• [Assignment]: A line belongs in the answer only if it contains the word "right"; copy every such line from the listing below.

━━━━

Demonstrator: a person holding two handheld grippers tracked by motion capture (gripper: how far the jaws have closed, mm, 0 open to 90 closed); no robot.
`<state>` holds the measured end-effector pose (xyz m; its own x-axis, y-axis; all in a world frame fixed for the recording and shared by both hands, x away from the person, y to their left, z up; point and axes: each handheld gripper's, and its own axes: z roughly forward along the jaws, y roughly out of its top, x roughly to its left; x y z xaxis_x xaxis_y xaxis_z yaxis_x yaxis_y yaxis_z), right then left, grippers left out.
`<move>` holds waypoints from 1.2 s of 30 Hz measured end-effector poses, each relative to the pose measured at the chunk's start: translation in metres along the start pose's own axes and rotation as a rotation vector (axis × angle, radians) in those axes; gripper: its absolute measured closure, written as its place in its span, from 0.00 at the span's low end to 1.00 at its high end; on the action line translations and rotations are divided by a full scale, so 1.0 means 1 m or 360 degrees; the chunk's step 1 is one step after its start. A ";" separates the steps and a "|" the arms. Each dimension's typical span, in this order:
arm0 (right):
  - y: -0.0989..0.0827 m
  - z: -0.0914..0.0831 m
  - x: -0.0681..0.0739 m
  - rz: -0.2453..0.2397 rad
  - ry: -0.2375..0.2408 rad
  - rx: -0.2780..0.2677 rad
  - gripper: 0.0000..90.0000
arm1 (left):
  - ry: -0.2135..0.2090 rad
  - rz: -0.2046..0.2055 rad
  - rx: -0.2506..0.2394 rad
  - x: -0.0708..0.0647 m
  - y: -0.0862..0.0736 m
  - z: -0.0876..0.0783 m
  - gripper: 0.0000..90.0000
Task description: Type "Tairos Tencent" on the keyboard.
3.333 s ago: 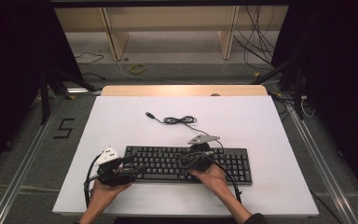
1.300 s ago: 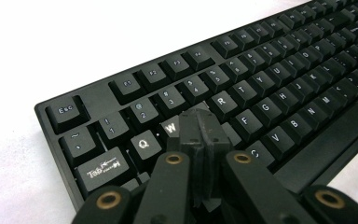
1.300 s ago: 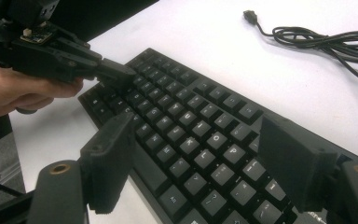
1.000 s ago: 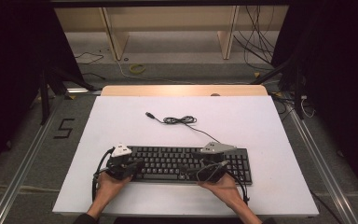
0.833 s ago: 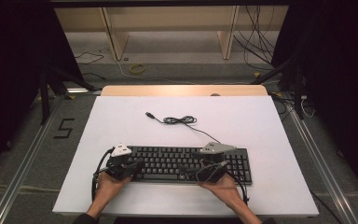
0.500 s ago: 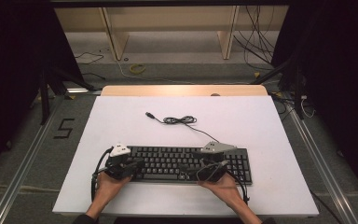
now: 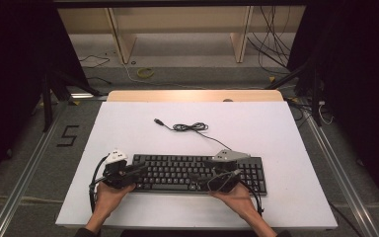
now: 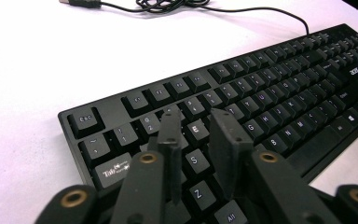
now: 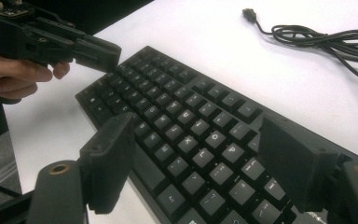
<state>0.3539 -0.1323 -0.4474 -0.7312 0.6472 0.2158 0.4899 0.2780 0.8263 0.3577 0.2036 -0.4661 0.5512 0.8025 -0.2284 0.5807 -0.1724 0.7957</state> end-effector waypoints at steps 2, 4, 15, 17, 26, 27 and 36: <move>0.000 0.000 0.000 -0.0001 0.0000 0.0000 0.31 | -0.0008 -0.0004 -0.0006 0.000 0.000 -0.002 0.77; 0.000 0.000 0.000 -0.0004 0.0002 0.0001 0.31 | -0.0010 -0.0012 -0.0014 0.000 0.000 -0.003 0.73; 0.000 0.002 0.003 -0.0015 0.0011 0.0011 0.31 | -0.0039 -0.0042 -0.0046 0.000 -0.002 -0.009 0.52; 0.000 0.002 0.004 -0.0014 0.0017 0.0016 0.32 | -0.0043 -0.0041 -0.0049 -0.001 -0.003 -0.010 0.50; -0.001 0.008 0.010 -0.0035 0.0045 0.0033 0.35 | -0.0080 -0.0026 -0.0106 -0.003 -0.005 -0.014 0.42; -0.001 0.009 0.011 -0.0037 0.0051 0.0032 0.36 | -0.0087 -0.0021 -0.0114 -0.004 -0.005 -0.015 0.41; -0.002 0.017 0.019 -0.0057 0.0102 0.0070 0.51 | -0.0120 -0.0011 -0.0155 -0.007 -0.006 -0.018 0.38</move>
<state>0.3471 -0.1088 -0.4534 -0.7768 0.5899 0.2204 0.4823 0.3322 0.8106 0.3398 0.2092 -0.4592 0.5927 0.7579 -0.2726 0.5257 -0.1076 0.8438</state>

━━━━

• [Exercise result]:
`<state>` holds the measured end-effector pose (xyz m; its own x-axis, y-axis; all in a world frame fixed for the recording and shared by both hands, x away from the person, y to their left, z up; point and axes: each handheld gripper's, and its own axes: z roughly forward along the jaws, y roughly out of its top, x roughly to its left; x y z xaxis_x xaxis_y xaxis_z yaxis_x yaxis_y yaxis_z), right then left, grippers left out.
arm0 (right):

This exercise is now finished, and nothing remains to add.